§ **Task brief**
Omit the images and output every line of the data below exactly.

§ **Material provided**
——

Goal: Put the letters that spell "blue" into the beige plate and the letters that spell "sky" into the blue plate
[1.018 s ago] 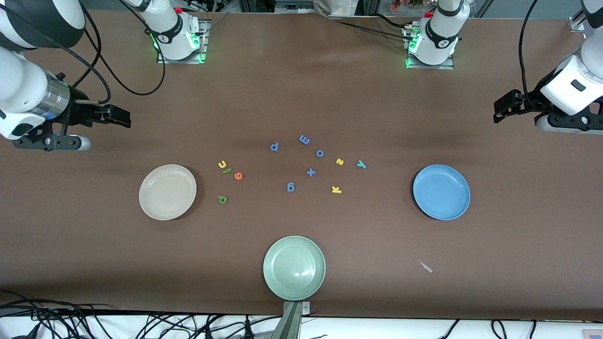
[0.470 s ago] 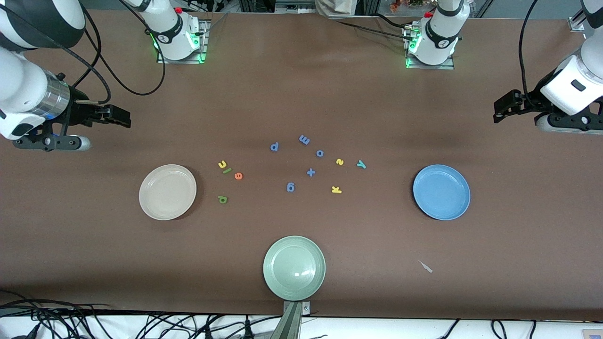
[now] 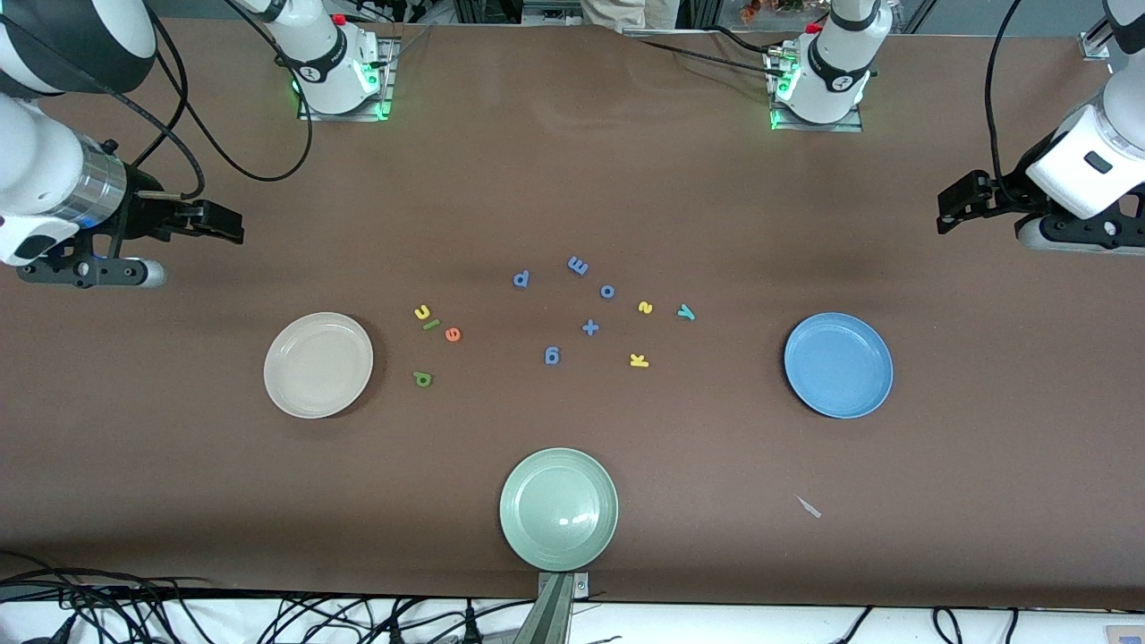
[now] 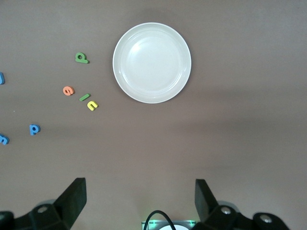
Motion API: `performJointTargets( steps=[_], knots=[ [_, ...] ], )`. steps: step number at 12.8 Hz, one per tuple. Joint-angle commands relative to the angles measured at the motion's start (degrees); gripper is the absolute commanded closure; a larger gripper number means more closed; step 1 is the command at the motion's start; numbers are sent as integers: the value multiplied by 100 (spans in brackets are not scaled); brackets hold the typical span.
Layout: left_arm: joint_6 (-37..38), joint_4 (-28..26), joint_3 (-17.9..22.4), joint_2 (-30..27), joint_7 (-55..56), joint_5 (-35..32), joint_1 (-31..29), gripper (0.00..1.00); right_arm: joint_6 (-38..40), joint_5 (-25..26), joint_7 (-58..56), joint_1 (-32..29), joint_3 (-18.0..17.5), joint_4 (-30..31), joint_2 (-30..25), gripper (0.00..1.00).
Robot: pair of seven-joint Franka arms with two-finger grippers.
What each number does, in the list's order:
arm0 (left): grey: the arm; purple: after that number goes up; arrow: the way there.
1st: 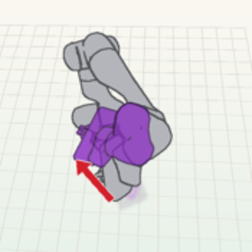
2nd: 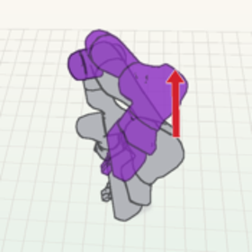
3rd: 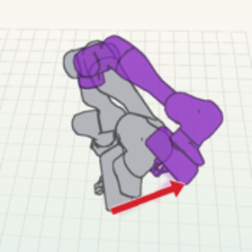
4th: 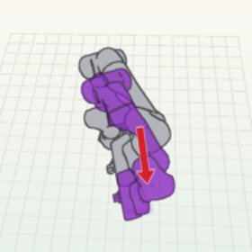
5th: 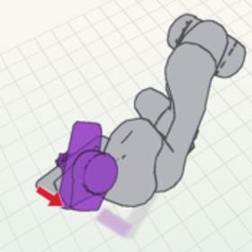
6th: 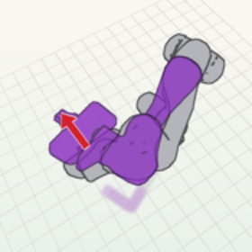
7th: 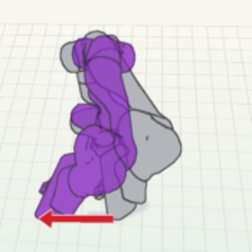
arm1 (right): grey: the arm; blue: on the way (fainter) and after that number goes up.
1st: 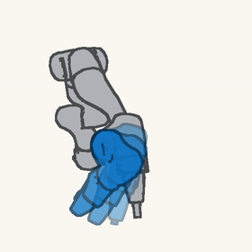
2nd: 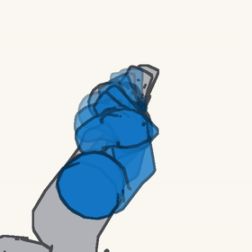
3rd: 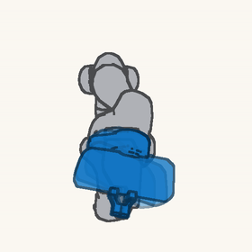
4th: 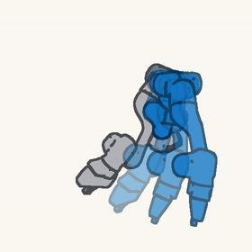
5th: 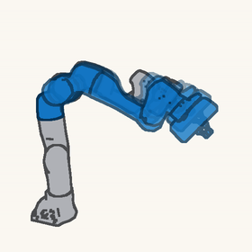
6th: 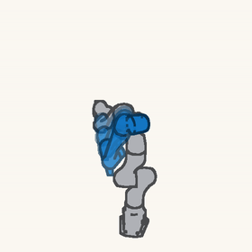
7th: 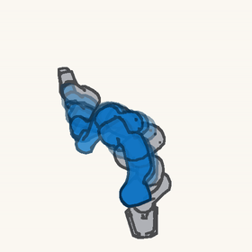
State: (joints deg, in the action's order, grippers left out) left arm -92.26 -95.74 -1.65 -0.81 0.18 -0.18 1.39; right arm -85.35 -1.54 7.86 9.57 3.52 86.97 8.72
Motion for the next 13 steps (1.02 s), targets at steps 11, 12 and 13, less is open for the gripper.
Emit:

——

§ **Exercise output**
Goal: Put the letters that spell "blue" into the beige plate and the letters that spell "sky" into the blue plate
[1.018 s ago] 
[0.470 s ago] 
[now] 
[now] 
Motion API: `performJointTargets( steps=[_], knots=[ [_, ...] ], )`. steps: step number at 12.8 Hz, one per tuple. Joint-angle commands relative to the angles measured at the motion's start (degrees); gripper is the absolute commanded closure; a larger gripper number means more closed; step 1 is the command at the motion's start; numbers are sent as integers: the value multiplied by 100 (spans in brackets are not scaled); brackets hold the typical span.
Layout: left_arm: joint_6 (-37..38), joint_4 (-28..26), joint_3 (-17.9..22.4), joint_2 (-30..27), joint_7 (-55..56), joint_5 (-35..32), joint_1 (-31..29), gripper (0.00..1.00); right_arm: joint_6 (-38..40), joint_5 (-25..26), joint_7 (-58..56), joint_1 (-32..29), joint_3 (-18.0..17.5), joint_4 (-30..31), joint_2 (-30..25), gripper (0.00..1.00).
Robot: pair of seven-joint Franka arms with two-finger grippers.
What each number does, in the list's order:
arm0 (left): grey: the arm; purple: after that number goes up; arrow: the way there.
1st: 
2nd: 
3rd: 
4th: 
5th: 
6th: 
7th: 
arm1 (right): grey: the arm; blue: on the way (fainter) and after that number goes up.
1st: 
2nd: 
3rd: 
4th: 
5th: 
6th: 
7th: 
State: (joints deg, in the action's order, grippers left out) left arm -92.26 -95.74 -1.65 -0.81 0.18 -0.18 1.39; right arm -85.35 -1.54 7.86 9.57 3.52 86.97 8.72
Motion for the next 13 steps (1.02 s), targets at steps 11, 12 and 13, less is open for the gripper.
Emit:

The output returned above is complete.